Duke researchers have discovered a new way to model progeria syndrome—a rare genetic disease that accelerates aging in children—which could help lead the way for future treatments.

Leigh Atchison, a doctoral candidate in biomedical engineering and contributor to the study, explained that progeria affects fewer than 200 children worldwide. This apparent rarity makes it difficult to test and develop possible therapies, she said.

“Because kids with progeria die on average between the ages of 10 and 15, passing on the genetic defect is unlikely," Atchison said. "It’s been really hard to get patient samples to test treatments."

The syndrome is caused by an accumulation of the mutant protein progerin outside of the cell nucleus, which creates an abnormal nucleus shape and prevents normal cell division. 

Using a grant from the National Institutes of Health, Atchison and her team developed human blood vessels in their lab that could mimic several conditions associated with progeria, paving the way for more realistic drug testing. 

In particular, the team's engineered blood vessels mimicked the symptoms of individuals affected by progeria by recreating the smooth, deteriorated muscle cells which are responsible for the forms of cardiovascular disease that are dangerous to progeria patients. 

The team found that smooth muscle cells derived from stem cells isolated from patients with progeria—along with healthy cells from their parents—could be used to create functional tissue-engineered blood vessels that mimic the characteristics of progeria cells, explained George Truskey, R. Eugene and Susie E. Goodson professor of biomedical engineering, in an email.

Truskey said he was surprised that the progeria patients' cells they used ultimately gave rise to the engineered blood vessels, since cells from progeria patients have been described to divide inefficiently and are prone to early death.

Prior to the development of new technology for modeling progeria cells, Atchison said there were three primary ways to study the disease and its treatment—mouse models, two-dimensional cell cultures taken from autopsy samples and the relatively small number of cells sampled directly from patients. 

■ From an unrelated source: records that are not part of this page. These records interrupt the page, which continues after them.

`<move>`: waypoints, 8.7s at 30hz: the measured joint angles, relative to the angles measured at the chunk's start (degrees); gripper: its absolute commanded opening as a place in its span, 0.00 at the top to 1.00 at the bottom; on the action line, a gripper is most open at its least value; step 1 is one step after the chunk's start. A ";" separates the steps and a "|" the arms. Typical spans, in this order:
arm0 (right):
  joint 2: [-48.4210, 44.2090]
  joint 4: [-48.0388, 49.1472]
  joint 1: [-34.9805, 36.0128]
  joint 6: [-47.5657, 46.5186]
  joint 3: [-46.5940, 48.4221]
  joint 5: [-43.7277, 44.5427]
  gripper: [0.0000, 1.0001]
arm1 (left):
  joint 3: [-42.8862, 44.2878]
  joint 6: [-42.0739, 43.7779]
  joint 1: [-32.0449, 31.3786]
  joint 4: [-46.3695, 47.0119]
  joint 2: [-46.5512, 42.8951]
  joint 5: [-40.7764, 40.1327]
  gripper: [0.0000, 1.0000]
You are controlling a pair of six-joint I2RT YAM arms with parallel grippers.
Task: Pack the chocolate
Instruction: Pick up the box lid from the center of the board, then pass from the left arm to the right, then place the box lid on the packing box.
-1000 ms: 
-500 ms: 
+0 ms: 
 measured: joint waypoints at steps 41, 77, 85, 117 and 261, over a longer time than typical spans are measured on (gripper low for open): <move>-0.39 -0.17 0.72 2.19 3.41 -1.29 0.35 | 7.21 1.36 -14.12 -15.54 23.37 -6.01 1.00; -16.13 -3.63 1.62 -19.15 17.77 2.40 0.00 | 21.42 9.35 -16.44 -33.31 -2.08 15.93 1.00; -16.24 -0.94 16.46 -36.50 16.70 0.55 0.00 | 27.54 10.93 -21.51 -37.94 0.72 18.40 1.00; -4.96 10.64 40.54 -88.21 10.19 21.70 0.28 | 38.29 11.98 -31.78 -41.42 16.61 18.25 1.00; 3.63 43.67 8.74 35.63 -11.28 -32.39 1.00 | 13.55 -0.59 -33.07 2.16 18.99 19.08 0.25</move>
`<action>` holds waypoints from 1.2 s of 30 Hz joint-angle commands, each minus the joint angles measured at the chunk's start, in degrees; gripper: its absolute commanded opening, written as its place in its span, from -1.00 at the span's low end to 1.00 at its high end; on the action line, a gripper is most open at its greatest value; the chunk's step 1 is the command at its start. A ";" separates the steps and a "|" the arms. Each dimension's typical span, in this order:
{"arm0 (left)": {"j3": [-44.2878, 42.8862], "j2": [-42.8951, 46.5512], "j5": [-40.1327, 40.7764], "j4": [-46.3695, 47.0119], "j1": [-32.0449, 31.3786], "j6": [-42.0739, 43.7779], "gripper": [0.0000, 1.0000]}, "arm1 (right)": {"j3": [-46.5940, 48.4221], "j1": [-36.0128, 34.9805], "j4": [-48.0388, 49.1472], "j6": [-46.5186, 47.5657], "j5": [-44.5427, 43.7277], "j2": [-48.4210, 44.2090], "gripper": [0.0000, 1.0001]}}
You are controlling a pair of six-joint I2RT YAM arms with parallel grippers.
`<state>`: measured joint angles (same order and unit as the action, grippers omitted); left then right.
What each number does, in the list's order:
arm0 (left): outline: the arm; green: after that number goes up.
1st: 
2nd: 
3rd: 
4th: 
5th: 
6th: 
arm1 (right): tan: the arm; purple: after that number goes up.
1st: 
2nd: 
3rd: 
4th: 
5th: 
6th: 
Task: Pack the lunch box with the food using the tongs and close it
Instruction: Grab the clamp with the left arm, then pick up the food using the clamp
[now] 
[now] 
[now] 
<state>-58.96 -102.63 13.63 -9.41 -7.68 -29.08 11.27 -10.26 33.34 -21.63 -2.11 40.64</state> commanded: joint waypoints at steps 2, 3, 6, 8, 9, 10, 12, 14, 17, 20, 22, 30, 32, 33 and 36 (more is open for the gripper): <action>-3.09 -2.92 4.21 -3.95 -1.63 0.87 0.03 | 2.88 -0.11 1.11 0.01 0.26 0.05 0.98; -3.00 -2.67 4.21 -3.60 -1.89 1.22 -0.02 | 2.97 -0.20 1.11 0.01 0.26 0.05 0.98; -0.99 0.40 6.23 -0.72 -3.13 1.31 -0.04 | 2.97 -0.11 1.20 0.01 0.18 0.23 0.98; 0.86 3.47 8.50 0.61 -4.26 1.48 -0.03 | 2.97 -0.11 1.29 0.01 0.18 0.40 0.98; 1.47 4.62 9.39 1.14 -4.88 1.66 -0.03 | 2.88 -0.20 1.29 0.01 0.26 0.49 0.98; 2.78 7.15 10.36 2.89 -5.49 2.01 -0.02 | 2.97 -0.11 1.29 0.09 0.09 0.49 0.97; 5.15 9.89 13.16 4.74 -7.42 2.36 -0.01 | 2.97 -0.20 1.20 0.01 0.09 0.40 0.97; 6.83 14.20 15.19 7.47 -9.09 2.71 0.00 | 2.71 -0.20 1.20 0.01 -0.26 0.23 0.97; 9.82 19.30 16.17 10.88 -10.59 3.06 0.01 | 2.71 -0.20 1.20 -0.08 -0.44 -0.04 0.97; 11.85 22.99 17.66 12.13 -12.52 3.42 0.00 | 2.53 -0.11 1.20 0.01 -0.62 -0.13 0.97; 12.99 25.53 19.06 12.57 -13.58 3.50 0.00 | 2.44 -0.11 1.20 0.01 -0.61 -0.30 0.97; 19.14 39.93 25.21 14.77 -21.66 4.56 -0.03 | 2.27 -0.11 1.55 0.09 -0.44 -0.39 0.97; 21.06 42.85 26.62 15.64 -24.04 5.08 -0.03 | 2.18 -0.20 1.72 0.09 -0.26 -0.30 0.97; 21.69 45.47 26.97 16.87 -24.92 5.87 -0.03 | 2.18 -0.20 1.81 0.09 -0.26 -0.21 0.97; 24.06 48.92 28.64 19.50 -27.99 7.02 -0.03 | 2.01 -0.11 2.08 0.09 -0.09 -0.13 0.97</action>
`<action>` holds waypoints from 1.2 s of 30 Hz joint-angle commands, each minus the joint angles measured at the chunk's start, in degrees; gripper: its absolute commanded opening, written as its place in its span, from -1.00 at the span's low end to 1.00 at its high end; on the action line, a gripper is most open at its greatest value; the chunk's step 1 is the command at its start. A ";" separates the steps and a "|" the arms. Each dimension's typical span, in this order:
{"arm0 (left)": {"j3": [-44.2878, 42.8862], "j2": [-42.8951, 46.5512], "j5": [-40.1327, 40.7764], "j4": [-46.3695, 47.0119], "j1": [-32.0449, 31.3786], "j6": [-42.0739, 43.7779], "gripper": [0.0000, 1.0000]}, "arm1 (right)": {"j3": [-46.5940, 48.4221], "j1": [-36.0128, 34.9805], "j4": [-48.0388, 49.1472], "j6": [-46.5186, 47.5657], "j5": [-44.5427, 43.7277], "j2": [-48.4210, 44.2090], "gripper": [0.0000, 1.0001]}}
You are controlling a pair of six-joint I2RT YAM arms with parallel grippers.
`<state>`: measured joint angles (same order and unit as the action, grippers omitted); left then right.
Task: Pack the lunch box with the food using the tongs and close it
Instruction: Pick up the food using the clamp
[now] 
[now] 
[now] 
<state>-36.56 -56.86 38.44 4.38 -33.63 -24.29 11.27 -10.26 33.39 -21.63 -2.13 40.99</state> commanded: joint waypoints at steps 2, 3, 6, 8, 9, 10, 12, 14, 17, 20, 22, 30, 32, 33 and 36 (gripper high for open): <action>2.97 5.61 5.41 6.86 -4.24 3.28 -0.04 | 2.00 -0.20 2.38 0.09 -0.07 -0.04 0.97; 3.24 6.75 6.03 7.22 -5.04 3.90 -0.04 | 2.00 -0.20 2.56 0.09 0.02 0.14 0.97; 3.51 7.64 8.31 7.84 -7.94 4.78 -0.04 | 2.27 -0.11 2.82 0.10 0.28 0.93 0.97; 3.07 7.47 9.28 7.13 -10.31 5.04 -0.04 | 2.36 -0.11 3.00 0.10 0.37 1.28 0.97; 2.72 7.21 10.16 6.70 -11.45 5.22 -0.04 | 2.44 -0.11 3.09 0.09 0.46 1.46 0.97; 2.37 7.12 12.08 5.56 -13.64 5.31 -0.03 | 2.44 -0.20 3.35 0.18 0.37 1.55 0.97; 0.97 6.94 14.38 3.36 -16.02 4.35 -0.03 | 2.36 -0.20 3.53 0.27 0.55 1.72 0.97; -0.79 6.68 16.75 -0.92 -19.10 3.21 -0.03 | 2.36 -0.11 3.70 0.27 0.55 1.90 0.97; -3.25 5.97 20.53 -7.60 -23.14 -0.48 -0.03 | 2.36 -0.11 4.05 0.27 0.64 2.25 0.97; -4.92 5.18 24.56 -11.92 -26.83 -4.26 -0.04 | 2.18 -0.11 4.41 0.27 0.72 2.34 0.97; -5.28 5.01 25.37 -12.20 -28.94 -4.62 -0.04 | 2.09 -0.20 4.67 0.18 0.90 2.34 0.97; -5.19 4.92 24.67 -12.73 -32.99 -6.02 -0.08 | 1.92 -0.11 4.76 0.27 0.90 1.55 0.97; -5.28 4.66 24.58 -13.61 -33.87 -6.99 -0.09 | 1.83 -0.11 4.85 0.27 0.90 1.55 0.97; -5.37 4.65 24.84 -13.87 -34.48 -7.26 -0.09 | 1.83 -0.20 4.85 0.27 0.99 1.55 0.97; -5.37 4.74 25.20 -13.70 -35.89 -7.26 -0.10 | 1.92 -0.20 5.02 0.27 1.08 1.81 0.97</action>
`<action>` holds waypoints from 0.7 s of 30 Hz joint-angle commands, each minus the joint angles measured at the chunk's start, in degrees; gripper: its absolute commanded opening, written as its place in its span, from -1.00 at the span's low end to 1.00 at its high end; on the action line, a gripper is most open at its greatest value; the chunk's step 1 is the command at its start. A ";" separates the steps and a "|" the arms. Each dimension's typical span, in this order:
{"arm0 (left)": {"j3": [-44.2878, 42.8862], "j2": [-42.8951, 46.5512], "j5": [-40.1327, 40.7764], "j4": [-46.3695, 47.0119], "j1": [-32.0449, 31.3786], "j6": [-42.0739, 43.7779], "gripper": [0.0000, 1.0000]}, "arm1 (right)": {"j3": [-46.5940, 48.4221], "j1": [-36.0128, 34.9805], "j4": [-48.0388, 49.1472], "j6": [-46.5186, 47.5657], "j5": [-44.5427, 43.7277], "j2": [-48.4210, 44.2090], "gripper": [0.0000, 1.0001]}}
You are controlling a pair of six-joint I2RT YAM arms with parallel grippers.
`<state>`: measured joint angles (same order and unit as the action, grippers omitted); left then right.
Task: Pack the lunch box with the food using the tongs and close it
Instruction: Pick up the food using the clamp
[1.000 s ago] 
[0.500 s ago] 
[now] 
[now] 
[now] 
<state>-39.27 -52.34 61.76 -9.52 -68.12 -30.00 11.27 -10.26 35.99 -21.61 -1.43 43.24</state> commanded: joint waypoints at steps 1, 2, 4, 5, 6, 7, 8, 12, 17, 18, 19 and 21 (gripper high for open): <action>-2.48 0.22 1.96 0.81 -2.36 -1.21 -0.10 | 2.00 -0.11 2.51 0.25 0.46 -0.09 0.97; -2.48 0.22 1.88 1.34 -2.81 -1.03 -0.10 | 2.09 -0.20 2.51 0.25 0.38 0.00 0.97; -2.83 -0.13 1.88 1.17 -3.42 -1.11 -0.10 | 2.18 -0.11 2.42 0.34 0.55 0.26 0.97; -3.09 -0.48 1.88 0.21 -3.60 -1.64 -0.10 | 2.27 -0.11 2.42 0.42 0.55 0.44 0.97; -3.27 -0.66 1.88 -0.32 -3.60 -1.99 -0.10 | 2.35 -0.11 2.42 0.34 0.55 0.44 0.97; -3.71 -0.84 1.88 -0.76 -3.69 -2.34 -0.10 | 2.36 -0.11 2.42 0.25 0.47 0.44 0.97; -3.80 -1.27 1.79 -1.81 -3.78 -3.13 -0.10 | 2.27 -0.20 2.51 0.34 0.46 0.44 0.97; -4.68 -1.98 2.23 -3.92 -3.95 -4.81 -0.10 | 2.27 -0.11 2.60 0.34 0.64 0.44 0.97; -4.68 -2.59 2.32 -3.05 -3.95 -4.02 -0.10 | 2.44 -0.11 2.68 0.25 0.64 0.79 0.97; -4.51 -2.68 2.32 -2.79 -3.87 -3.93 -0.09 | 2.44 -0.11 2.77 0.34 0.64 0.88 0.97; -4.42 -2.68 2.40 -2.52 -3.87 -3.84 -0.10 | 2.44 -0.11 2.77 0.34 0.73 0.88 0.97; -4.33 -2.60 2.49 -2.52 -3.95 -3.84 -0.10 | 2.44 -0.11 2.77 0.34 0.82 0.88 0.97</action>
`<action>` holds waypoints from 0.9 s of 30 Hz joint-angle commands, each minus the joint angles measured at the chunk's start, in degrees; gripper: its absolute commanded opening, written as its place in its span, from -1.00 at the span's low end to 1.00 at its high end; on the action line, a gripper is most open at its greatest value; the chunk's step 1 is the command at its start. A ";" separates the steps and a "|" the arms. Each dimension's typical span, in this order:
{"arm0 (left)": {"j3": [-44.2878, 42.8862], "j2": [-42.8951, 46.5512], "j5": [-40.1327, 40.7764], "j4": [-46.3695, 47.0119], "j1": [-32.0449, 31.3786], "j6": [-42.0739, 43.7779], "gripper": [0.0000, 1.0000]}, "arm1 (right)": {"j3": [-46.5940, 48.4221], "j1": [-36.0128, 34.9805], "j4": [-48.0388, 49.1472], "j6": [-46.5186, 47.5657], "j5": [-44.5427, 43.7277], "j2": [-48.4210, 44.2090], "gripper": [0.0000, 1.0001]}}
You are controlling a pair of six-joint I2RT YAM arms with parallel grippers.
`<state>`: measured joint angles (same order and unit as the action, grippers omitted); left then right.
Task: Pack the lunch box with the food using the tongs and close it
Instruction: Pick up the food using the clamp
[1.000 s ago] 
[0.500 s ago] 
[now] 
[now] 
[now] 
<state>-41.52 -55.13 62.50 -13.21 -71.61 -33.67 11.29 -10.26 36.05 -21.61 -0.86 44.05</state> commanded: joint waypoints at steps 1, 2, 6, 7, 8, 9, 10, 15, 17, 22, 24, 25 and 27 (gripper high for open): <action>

Since very few patients have historically enrolled in trials that test treatments—usually about three patients—demonstrating the efficacy of any regiment has always been difficult. The group's new model could help increase the efficiency of new endeavors, Atchison noted

“Our model is supposed to supplement those [models] currently used in clinical studies," she said. "In addition to there not being many patients to take cell samples from, both mouse models and two-dimensional cell cultures have not been able to show the exact phenotype that occurs in humans." 

The researchers are now gearing up to use their blood vessel model to identify which of the existing 16 approaches for progeria treatment are the most promising and could be best improved.

So far, the greatest progeria drug success has been increasing lifespans by an average of three months, leaving researchers and patients eager for more advances.

The team piloted the drug Everolimus, which is currently under clinical trials for progeria treatment, using the blood vessels. Atchison explained that while the drug was able to improve vascular function, it ultimately did not remedy all of the Progeria symptoms.

Still, since the underlying technology of their engineered vessels is adaptable to other models, Atchison said she remains hopeful of advancing their research. 

“Since the cells used in this technology are stem cells, they can be used to model any genetic disease, no matter how rare," she said. "We are working towards validating the model as an effective screening method for progeria treatments and will be trying to model other diseases."